For one week after a deadly mass shooting Lefty was riding high in the saddle.  He saw an opportunity to rid America of something he found despicable from a people he found detestable.  Latte loving Lefty doesn’t much like flyover country.  When he infrequently must travel by ground he holds his nose.  We’re not only taking about the Midwest and Mountain West but as well the Deep South.  The places where bitter clingers won’t surrender God and guns.  Or in the case of the latter old battle flags from a long ago war and humiliating defeat.  Not that a flag has ever shot anyone.  It’s a piece of cloth.  It gets battered by wind and rain and easily fades with prolonged sun exposure, still.  As one pious leftist argued this week the Confederate flag is America’s swastika.  Or at least by his definition, which in his mind means it should and must be everyone’s definition.  Apparently the flag doesn’t kill anyone but it directs coded messages deep within the minds of people who kill.  Lefty believes if you eliminate the flag symbol somehow you eliminate gun violence.
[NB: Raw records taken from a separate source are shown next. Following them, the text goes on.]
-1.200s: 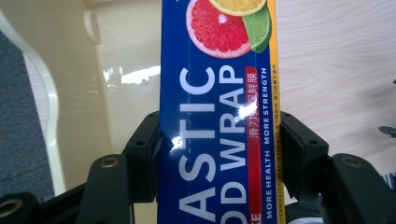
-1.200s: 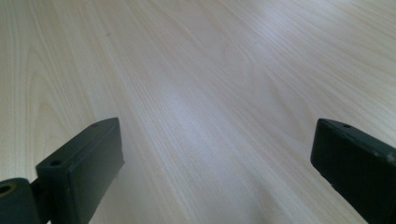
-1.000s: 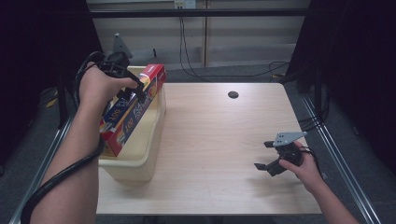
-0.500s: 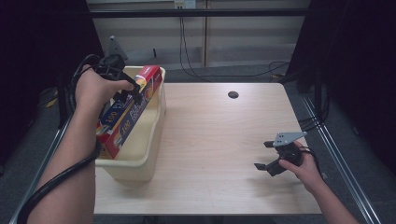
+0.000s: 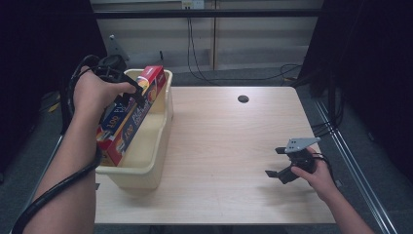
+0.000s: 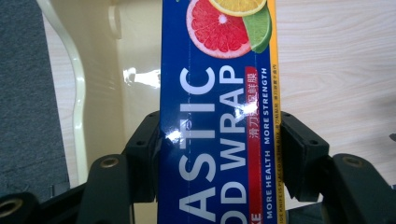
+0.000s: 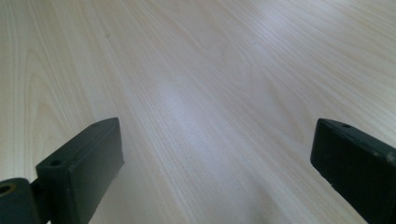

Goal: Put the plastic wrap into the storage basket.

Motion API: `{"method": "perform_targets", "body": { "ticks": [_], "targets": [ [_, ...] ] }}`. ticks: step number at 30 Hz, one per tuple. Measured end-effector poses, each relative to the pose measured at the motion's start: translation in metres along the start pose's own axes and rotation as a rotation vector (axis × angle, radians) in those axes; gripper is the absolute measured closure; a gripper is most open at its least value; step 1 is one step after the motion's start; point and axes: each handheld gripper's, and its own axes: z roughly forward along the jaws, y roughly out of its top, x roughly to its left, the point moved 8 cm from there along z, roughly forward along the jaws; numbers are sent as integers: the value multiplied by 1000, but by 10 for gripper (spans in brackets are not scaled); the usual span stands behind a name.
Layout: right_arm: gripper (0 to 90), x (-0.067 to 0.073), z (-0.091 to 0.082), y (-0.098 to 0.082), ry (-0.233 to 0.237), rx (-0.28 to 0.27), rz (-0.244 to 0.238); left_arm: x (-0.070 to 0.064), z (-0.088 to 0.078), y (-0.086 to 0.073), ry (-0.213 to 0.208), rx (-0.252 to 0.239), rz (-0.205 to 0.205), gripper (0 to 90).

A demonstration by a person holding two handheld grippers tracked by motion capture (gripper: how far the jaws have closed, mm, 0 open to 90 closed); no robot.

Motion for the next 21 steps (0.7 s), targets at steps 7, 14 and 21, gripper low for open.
{"method": "perform_targets", "body": {
  "ticks": [7, 14, 21],
  "targets": [
    [22, 0, 0, 1, 0, -3, 2, 8, 2, -3, 14, -4, -6, 410],
    [22, 1, 0, 1, -1, 0, -5, 14, 12, -6, 26, -1, -30, 409],
    [22, 1, 0, 1, -3, 0, -4, 16, 22, -8, 33, 13, -40, 408]
  ]
}}
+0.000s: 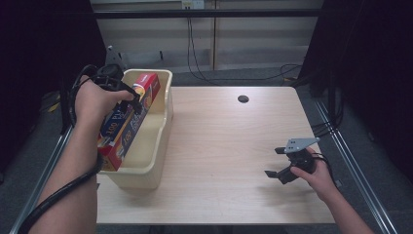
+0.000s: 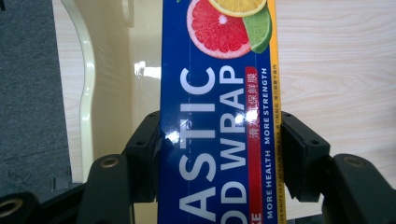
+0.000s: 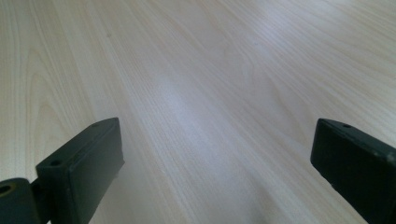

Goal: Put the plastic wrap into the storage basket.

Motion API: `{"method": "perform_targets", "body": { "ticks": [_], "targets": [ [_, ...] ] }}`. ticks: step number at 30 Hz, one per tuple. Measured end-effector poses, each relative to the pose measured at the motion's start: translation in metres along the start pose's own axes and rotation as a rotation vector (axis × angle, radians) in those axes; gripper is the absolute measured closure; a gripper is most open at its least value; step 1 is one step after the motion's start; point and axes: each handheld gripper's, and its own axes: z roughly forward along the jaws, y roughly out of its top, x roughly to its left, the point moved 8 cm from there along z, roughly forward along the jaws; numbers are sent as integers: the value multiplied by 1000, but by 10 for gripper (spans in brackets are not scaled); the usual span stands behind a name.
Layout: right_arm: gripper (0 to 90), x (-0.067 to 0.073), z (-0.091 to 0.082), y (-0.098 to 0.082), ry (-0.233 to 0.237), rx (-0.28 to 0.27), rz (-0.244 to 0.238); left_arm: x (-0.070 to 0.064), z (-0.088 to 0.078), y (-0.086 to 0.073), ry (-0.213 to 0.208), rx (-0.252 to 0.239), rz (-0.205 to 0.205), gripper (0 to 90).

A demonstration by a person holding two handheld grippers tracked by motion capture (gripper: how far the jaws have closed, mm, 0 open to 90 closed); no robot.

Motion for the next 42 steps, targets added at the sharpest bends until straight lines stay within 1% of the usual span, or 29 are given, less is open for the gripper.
{"method": "perform_targets", "body": {
  "ticks": [2, 5, 6, 7, 8, 9, 10, 11, 12, 13, 14, 17, 18, 19, 21, 23, 28, 32, 33, 34, 38, 39, 40, 42],
  "targets": [
    [22, 1, 0, 0, 8, 1, -1, 1, 3, -1, 6, 5, -1, 408],
    [22, 1, 0, 0, 8, 3, 2, 1, 7, -2, 7, 15, -20, 408],
    [22, 1, 0, 0, 7, 1, 1, 3, 8, -3, 11, 18, -11, 408],
    [22, 0, -1, 0, 4, 1, -1, 2, 10, -3, 12, 17, -20, 408],
    [22, 0, -1, 0, 3, 1, -1, 4, 11, -4, 14, 22, -13, 408],
    [22, 0, -1, 0, 4, 1, 1, 3, 13, -4, 10, 22, -25, 408],
    [22, 0, 0, 0, 3, 1, 0, 3, 14, -4, 12, 20, -29, 408],
    [22, 0, 0, 0, 7, 2, 2, 5, 15, -5, 14, 25, -19, 408],
    [22, 0, 0, 0, 6, 2, 0, 4, 17, -5, 9, 27, -28, 408],
    [23, 1, 0, 0, 7, 1, -2, 5, 17, -5, 13, 31, -19, 408],
    [22, 0, 0, 0, 7, -1, -4, 4, 19, -6, 12, 28, -32, 408],
    [22, 1, 0, 0, 7, 2, 2, 5, 21, -6, 8, 36, -25, 408],
    [22, 1, 0, 0, 7, 1, 2, 5, 22, -7, 14, 34, -32, 408],
    [23, 1, 0, 0, 9, 1, -1, 6, 23, -7, 15, 37, -27, 408],
    [22, 0, 0, 0, 7, 0, -3, 5, 25, -7, 13, 43, -36, 408],
    [23, 0, 0, 0, 5, 1, -1, 6, 27, -8, 16, 51, -31, 408],
    [23, 0, 0, 0, 5, 1, -2, 6, 34, -9, 10, 50, -38, 407],
    [22, 0, 1, -1, 4, 4, -2, 8, 38, -10, 13, 57, -35, 407],
    [23, 0, 1, -1, 4, 5, -3, 7, 39, -11, 6, 59, -41, 407],
    [23, 0, 1, -1, 7, 6, -2, 8, 40, -11, 12, 64, -38, 407],
    [22, 0, 1, -1, 7, 4, -3, 8, 44, -12, 8, 71, -43, 407],
    [22, 0, 1, -1, 8, 5, -4, 9, 45, -13, 9, 72, -35, 407],
    [22, 0, 1, -1, 8, 5, -4, 8, 45, -13, 4, 78, -38, 407],
    [22, 0, 1, -1, 5, 5, -2, 9, 47, -13, 7, 75, -41, 407]
  ]
}}
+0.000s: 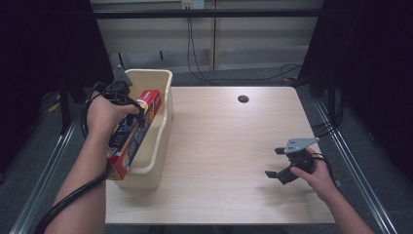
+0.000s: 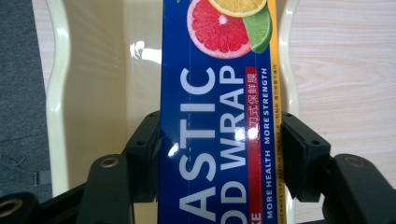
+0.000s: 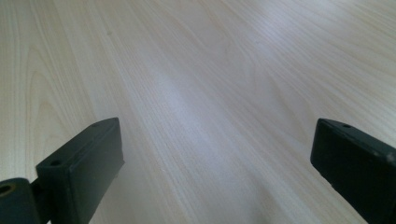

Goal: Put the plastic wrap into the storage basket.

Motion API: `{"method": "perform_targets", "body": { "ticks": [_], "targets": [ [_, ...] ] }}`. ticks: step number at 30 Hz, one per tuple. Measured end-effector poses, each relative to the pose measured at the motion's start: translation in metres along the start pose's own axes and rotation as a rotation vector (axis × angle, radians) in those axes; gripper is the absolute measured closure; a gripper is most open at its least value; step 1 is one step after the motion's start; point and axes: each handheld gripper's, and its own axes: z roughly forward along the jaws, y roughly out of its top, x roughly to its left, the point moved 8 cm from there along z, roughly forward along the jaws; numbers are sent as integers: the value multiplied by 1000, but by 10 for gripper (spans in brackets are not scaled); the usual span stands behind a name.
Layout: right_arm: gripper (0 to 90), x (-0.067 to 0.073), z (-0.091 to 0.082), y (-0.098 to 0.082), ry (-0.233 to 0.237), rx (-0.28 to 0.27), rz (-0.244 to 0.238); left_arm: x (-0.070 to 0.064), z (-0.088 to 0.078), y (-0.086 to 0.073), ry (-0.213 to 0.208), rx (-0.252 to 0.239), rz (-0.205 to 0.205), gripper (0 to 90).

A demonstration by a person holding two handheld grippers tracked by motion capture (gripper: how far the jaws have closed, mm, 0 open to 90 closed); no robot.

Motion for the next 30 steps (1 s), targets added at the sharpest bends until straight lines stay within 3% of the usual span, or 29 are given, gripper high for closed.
{"method": "perform_targets", "body": {
  "ticks": [30],
  "targets": [
    [23, 1, 2, -1, 6, 5, -7, 4, 20, -9, -17, 45, -19, 404]
  ]
}}
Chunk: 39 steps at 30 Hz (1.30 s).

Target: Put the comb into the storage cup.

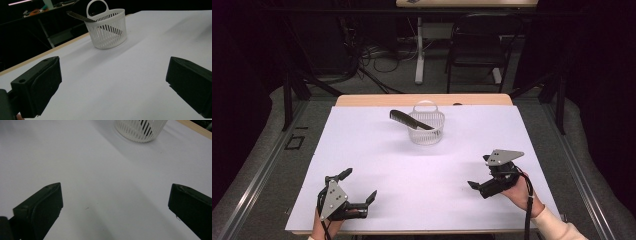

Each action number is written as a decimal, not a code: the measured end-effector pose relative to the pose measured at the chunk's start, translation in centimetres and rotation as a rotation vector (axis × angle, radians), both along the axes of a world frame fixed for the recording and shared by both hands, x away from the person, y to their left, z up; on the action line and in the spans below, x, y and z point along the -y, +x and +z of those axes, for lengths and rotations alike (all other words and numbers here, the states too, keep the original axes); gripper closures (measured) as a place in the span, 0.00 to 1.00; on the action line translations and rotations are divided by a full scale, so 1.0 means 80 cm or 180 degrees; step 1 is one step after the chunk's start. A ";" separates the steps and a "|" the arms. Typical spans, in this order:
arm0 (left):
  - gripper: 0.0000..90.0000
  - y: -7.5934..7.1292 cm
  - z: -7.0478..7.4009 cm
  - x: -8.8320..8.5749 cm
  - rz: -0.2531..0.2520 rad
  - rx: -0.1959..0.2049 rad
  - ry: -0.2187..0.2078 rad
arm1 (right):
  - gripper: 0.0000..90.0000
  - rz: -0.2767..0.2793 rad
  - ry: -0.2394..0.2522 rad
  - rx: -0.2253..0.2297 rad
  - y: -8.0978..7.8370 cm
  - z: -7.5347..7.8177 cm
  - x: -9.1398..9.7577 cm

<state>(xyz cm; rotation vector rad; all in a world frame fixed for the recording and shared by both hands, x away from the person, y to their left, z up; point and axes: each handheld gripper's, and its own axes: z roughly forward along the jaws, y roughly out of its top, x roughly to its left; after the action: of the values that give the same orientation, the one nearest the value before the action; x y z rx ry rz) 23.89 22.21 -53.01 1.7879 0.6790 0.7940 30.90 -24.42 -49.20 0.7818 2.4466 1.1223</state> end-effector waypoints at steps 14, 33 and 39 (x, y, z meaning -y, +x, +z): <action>0.00 0.000 0.000 0.000 0.0000 0.0000 0.0001 | 0.00 -0.0083 0.0012 0.0000 -0.018 -0.010 0.013; 0.00 -0.001 0.000 0.000 0.0007 0.0001 -0.0008 | 0.00 -0.0242 0.0064 0.0048 -0.036 -0.022 0.031; 0.00 -0.001 -0.001 -0.001 0.0015 -0.0017 0.0000 | 0.00 -0.0274 0.0096 0.0062 -0.042 -0.027 0.036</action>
<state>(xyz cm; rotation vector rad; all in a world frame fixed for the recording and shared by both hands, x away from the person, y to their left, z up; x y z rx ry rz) 23.84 22.27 -53.06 1.7895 0.6871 0.7927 27.57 -27.26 -51.39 0.8725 2.3614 1.1317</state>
Lefty was so impressed riding emotions following the shooting he even offered praise for an enemy as you can see here in the latest edition of the Hill.  Because South Carolina’s Republican Governor is displaying her inner liberal in calling for the removal of the old flag from the statehouse grounds she’s being praised.  Even promoted as a national figure!  Just a week ago she was a confused minority because she’s a Republican and by shunning allegiance to Democrats an inauthentic woman-of-color.

As she offered up the flag to salivating Lefty others in cities, small towns and states very far away joined the feeding frenzy.  This story explains the Mayor of Boise, Idaho wanted to strut his politically correct bona fides.  His target is the state flag of Mississippi, which appears a hybrid of the old rebellion and the original revolution.

A far way Mayor demands Mississippi change its colors. Courtesy, State of Mississippi
A far way Mayor demands Mississippi change its colors. Courtesy, State of Mississippi

Then suddenly by late morning something dramatically changed.  Lefty suddenly realized he had been had!  First, not to mention a great many people living in the south will now dig in their heels and shun Democrats and fellow travelers for at least another generation, but second because flags don’t kill people (unless you choke on one as part of a college initiation right or feeding frenzy, I guess).  The very same paper praising South Carolina Governor Nikki Haley at sunrise had an epiphany before noon as you can see here.

A fellow traveling U.S. Senator in faraway Yankeedom also had a sobering moment.  Connecticut’s Chris Murphy realized snapping someone with a flag as they emerge from a shower isn’t often deadly.  Shooting them as they look for a towel is another matter.  Oops!  Flag confiscation isn’t quite gun grabbing.  A publication in Murphy’s home state joins the lament.

Now all that’s left for smarmy Lefty is the usual stewing he does when he realizes once again he was bested by logic.  It’s what happens when you live a life ruled by emotions.

As for retailers no longer offering old rebel items for sale someone somewhere will fill the void.  In the Internet age a simple search can reveal hundreds of businesses willing to fill your orders.  Amazon and Walmart can praise themselves as good corporate citizens and continue peddling Chinese made trinkets.  Somehow nobody in leftist media has even considered that contradiction.